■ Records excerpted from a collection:
= = = = =
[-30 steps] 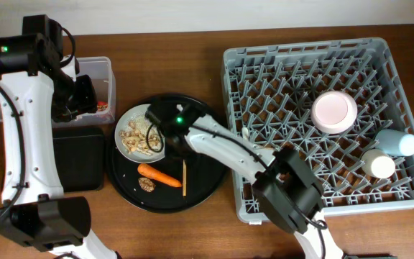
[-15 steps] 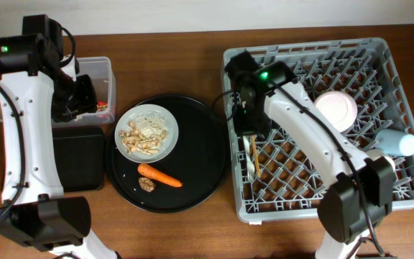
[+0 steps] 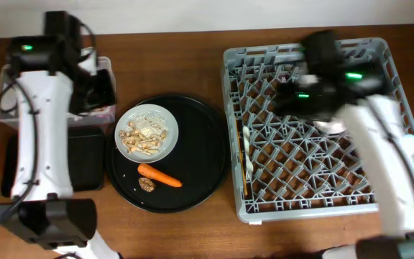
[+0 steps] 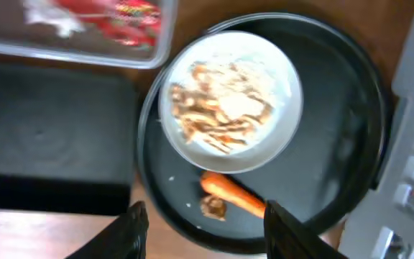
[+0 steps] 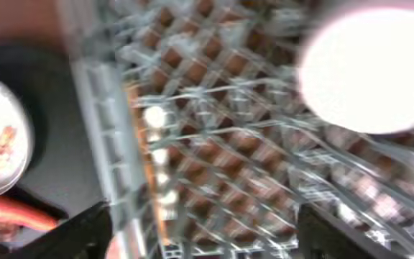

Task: Sort waste into correct bins and load items into the dishwasher rack
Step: 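Place the chopstick upright in the rack's left side with the right gripper, then grasp the white plate with the left gripper and lift it left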

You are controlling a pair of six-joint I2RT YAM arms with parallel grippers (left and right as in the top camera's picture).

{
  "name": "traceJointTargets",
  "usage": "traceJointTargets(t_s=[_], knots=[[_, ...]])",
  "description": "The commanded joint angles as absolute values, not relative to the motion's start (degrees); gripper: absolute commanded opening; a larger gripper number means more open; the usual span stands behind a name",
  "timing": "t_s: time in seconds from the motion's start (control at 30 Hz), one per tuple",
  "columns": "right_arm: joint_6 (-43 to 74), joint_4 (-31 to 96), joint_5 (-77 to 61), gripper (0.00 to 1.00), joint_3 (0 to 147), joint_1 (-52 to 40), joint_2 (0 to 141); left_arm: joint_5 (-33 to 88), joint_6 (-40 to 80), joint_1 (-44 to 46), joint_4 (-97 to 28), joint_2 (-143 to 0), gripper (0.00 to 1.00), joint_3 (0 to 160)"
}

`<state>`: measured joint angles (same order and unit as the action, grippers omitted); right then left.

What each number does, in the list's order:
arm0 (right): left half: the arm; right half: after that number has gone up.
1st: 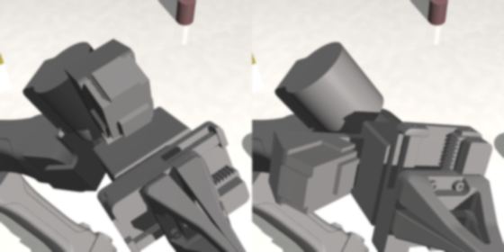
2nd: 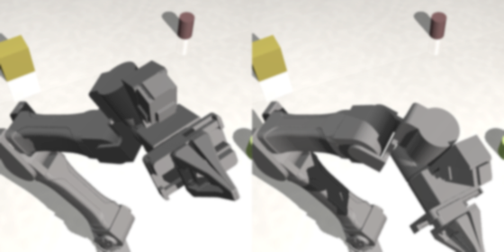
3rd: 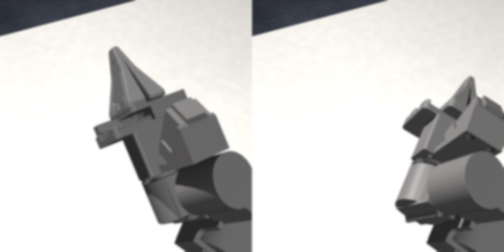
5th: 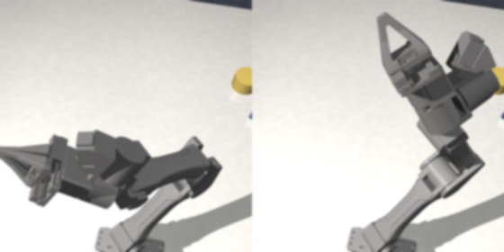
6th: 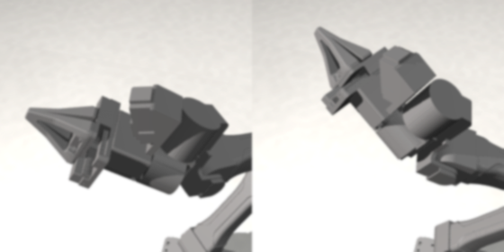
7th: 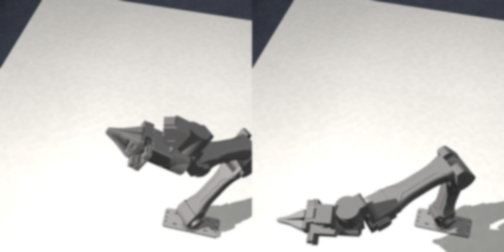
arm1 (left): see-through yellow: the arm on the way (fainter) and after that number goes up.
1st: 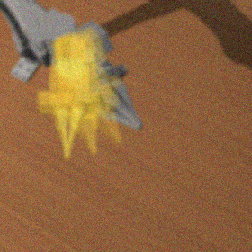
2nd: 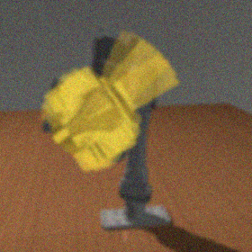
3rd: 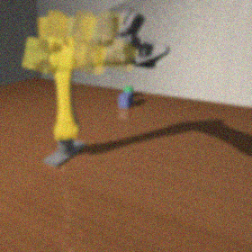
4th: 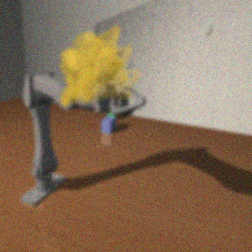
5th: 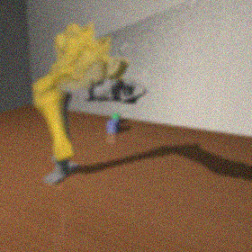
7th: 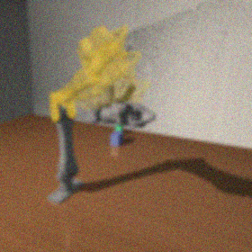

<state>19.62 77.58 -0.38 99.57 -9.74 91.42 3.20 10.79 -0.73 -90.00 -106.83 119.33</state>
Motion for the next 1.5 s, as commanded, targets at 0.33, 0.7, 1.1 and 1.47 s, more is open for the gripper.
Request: traceJointTargets(t_s=[0.33, 0.7, 1.1, 1.47], knots=[[9.63, 88.95, -4.73, 0.99, 98.32, 8.64, 88.60, 4.25, 13.56, 21.78, -47.18, -106.06, 0.65, 79.44], [9.63, 88.36, -4.73, 0.99, 96.53, 8.64, 88.60, 2.96, 15.22, 21.98, -41.98, -112.14, 0.64, 74.59], [9.65, 88.60, -4.75, 0.99, 96.53, 8.64, 88.60, -3.25, 15.20, 21.98, -42.24, -117.86, 0.22, 73.19], [9.65, 88.58, -4.75, 0.99, 96.53, 8.64, 88.60, -11.00, 15.18, 21.98, -49.91, -117.99, 0.01, 80.09]])
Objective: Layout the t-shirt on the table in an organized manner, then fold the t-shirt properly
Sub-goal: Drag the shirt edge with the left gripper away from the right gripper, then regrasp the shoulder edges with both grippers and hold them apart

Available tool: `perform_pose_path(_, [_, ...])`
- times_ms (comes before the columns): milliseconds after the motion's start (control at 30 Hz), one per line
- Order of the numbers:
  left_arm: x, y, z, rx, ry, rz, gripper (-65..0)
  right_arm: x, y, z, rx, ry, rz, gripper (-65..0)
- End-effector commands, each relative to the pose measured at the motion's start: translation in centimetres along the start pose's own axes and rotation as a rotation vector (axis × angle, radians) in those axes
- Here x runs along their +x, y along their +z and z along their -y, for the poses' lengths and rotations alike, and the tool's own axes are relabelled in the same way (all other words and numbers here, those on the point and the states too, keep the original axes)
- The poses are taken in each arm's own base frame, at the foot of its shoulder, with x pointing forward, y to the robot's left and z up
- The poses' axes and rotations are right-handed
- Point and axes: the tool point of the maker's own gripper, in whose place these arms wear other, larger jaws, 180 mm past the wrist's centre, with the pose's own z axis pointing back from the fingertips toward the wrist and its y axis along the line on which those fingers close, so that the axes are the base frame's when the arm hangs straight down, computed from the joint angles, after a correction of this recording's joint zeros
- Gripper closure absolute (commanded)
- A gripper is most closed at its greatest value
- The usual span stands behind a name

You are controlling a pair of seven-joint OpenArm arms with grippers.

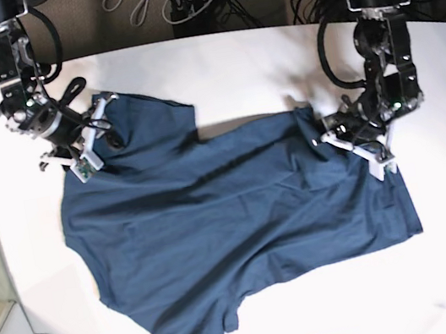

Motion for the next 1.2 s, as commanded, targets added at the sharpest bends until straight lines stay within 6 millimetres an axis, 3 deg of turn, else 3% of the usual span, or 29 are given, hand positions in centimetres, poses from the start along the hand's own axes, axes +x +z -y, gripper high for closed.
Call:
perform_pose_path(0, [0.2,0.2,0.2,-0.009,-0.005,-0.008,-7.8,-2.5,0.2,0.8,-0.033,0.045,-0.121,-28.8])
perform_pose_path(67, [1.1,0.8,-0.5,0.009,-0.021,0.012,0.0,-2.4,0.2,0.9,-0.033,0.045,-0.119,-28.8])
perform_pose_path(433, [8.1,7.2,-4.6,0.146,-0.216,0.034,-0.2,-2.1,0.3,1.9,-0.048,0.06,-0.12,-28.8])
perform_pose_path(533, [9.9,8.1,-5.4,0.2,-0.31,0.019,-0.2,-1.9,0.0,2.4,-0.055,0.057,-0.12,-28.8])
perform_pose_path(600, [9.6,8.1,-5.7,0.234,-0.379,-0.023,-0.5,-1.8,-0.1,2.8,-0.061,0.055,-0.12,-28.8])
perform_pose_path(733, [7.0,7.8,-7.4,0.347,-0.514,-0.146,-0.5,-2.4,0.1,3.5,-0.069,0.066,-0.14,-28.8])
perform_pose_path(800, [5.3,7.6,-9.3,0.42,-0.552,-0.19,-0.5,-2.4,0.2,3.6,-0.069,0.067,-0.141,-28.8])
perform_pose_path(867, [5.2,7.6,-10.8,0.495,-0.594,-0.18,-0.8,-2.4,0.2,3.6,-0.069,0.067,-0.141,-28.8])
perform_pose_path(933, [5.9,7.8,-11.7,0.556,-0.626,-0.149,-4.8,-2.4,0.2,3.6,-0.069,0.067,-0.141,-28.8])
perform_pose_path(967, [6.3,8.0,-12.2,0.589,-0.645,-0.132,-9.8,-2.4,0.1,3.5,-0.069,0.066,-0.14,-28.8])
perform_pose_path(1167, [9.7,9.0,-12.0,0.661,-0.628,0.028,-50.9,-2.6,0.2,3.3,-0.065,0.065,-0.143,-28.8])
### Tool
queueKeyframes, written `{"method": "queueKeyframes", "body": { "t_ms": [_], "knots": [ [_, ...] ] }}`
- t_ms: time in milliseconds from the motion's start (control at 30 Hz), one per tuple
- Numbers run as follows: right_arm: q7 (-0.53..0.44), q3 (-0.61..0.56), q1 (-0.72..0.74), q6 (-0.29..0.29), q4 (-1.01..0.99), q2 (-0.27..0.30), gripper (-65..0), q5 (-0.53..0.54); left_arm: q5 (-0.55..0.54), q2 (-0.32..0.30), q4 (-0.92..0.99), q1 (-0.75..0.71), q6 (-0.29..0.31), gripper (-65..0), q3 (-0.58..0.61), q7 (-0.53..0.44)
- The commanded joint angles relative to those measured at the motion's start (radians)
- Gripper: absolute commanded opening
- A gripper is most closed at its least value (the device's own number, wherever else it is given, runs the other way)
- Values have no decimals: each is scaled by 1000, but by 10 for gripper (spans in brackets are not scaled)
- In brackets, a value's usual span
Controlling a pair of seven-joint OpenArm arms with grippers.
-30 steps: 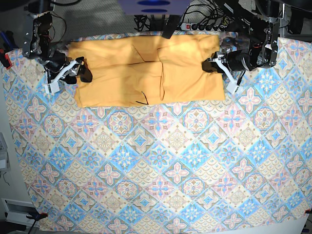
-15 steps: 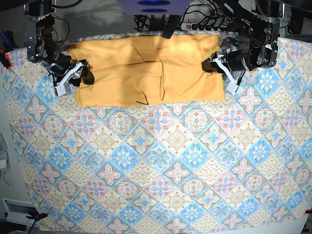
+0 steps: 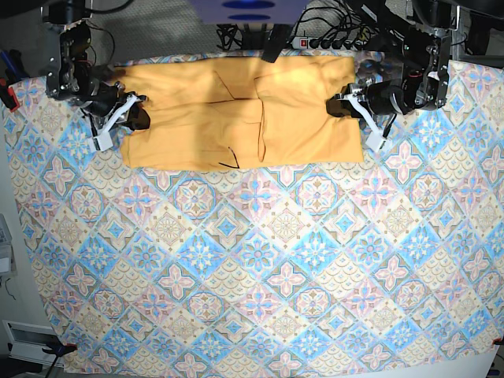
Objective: Fold the T-shirt properly
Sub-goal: 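Fold both ends inward, bringing the grippers toward each other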
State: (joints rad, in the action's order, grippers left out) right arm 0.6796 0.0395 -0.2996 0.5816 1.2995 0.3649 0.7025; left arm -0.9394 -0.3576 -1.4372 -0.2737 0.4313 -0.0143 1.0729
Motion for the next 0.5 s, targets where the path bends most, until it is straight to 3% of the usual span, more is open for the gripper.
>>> {"method": "queueKeyframes", "body": {
  "t_ms": [0,467],
  "knots": [
    [27,-3,-8,10,30,4,-650,4,-14,-10,-18,7,7,-649,-2,-10],
    [27,-3,-6,10,314,4,-650,12,-10,58,-17,41,7,-649,14,-10]
  ]
}}
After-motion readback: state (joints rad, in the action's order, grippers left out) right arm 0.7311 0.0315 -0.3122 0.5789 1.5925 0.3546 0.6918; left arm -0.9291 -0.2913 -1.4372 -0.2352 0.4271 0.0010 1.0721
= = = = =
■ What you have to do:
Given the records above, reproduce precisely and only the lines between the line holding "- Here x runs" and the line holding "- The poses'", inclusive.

■ Solved exercise:
- Here x runs along their +x, y along their +z and z along their -y, for the poses' lengths and rotations alike, and the tool's own axes are relabelled in the same way (all other words and numbers here, those on the point and the states too, keep the original axes)
- The poses are taken in each arm's own base frame, at the foot of its shoulder, with x pointing forward, y to the robot's left and z up
- The poses' axes and rotations are right-handed

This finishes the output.